Oui, tout à fait d'accord. On en a une bonne illustration avec des très beaux timbres synthétiques, si tu joues des notes atonales, ça passe quand même, le caractère dissonant est caché par la joliesse du timbre.
Les intervalles ont leur personnalité propre. Je préfère les transformer "à l'oreille" plutôt que mathématiquement, car c'est alors moi qui fixe le seuil d'audibilité de ces transformations...
Les deux solutions ne sont pas incompatibles et surtout leur caractère mathématique disparait avec la représentation du cercle dodécaphonique/intervallique, on visualise de nouveaux rapports, des symétries, des liaisons.

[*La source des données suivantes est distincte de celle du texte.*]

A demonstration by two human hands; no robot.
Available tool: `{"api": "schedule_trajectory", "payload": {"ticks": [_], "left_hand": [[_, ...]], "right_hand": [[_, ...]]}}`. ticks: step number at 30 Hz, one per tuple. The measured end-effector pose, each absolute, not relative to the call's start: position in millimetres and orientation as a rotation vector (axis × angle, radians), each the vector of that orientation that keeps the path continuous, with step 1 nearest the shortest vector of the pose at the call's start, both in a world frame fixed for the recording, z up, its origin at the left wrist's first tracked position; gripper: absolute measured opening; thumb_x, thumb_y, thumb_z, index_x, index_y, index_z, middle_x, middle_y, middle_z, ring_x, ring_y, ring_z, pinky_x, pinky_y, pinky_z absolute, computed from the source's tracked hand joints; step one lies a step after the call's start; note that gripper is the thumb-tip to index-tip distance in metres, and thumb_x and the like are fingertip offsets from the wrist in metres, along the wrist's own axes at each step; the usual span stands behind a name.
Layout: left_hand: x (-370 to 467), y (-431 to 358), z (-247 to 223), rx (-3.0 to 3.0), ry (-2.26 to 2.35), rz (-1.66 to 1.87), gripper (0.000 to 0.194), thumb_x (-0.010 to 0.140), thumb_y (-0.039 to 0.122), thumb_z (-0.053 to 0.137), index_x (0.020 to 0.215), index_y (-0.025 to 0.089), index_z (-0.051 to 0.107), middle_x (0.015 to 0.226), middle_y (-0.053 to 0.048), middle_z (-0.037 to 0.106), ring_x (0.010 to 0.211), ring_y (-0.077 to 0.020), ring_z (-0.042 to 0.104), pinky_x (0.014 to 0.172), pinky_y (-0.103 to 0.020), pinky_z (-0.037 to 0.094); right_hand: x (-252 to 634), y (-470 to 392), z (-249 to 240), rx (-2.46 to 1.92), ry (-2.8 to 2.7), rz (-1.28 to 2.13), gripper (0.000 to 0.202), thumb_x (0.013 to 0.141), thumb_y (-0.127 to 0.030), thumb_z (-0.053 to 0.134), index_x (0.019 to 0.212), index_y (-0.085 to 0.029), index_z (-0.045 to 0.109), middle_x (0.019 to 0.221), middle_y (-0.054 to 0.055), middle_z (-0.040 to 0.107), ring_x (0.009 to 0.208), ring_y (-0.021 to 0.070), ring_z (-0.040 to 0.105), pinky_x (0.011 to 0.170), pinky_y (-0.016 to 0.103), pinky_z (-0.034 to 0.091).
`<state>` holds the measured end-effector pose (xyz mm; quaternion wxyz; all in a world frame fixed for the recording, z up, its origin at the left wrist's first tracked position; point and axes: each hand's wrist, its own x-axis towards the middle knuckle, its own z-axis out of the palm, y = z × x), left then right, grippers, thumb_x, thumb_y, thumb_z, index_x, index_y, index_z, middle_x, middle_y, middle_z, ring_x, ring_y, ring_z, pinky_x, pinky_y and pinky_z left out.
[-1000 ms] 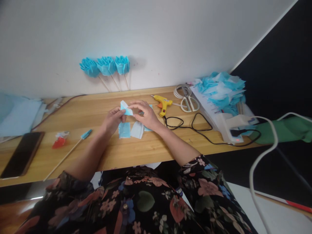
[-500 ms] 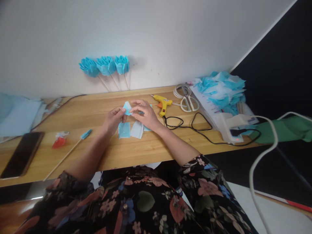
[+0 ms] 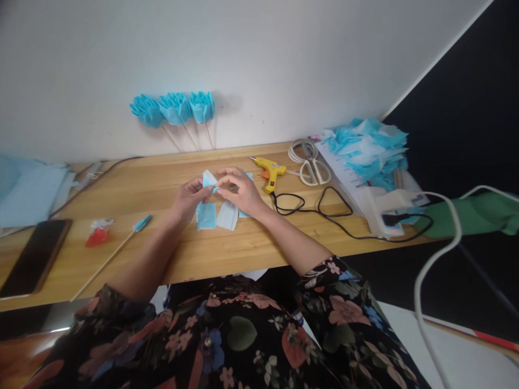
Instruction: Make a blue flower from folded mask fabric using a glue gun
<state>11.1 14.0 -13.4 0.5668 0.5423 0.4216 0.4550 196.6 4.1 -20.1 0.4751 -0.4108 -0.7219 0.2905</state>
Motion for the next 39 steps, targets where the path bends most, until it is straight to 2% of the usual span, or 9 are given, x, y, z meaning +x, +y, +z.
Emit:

Ce ne sont que des réflexions personnelles, en étant bien conscient que je n'ai qu'effleuré la surfaced e la théorie. Mes lacune sont donc bien grandes dans ce domaines. Mais il faut que je le manifeste, je me méfie un peu de ces sytèmes, si puissant soient-ils, qui pourraient n'être qu'un jeu de combinatoire.
Je comprends ta méfiance. Mais ce ne sont que des outils, que des aides à la décision. C'est nous qui, au final, effectuons les choix.
En tout cas, merci pour cette discussion intéressante.